Excerpts from a dataset
● ● ● ●

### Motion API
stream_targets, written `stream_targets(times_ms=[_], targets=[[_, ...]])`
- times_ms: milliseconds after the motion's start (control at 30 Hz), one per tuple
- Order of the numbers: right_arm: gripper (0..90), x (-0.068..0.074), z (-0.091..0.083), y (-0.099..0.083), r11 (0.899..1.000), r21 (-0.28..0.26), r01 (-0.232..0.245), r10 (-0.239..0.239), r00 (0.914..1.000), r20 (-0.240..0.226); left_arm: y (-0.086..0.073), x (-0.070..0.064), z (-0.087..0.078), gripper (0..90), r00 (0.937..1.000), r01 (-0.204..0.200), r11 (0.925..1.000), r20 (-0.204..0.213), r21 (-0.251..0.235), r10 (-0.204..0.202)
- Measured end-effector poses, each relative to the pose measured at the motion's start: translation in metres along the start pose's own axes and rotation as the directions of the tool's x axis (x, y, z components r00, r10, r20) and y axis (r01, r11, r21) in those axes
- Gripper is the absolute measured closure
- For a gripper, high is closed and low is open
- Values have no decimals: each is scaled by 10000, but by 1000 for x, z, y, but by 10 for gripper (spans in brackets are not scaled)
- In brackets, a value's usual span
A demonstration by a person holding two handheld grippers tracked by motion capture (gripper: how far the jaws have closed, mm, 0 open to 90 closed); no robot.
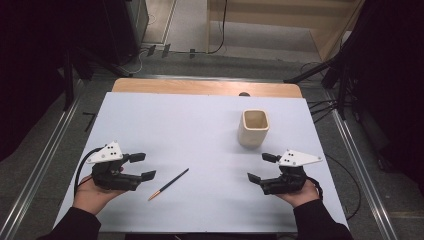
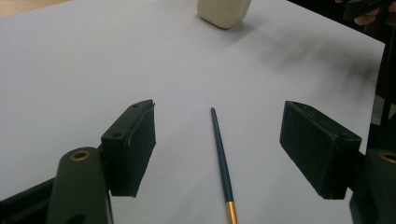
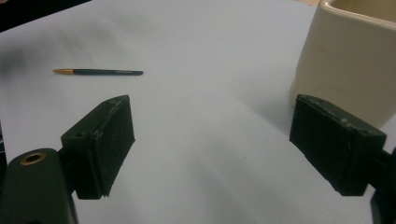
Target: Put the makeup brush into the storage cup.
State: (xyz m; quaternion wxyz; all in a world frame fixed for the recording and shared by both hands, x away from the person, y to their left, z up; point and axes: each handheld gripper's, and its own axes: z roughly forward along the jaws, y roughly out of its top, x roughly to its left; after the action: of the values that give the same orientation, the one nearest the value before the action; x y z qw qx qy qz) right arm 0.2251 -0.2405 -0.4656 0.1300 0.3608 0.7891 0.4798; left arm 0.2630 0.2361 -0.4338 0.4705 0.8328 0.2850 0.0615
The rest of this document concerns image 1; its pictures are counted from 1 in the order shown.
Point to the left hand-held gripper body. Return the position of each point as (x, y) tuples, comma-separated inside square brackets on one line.
[(113, 180)]

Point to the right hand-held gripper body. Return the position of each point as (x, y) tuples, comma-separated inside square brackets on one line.
[(290, 181)]

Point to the dark blue pencil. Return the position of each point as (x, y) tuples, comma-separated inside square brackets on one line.
[(168, 184)]

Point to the person's right hand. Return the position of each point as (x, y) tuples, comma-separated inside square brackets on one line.
[(301, 197)]

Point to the person's left hand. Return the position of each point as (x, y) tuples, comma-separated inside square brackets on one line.
[(90, 198)]

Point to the cream square cup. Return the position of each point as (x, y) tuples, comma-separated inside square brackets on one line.
[(251, 135)]

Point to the white table mat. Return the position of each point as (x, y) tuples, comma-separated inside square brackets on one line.
[(200, 133)]

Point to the wooden table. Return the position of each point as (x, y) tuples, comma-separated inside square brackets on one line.
[(200, 87)]

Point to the black metal stand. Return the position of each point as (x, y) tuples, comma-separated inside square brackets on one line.
[(342, 90), (68, 80)]

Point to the black cabinet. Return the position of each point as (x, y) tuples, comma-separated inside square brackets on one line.
[(123, 30)]

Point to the black curtain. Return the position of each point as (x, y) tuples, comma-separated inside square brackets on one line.
[(30, 66), (390, 83)]

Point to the light wooden shelf unit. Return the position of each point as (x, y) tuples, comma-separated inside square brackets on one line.
[(300, 20)]

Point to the metal floor rail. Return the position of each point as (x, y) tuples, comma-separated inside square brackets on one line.
[(36, 160), (361, 170)]

● ● ● ●

EXERCISE DESCRIPTION:
From the data above, return exactly the lines from the one with "- Values have" up to and including the one with "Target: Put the". Pictures do not go in the copy.

RESULT BELOW:
- Values have no decimals: each is scaled by 10000, but by 1000 for x, z, y, but by 10 for gripper (spans in brackets are not scaled)
- In brackets, a value's usual span
A demonstration by a person holding two handheld grippers tracked by motion capture (gripper: how far the jaws have closed, mm, 0 open to 90 closed); no robot.
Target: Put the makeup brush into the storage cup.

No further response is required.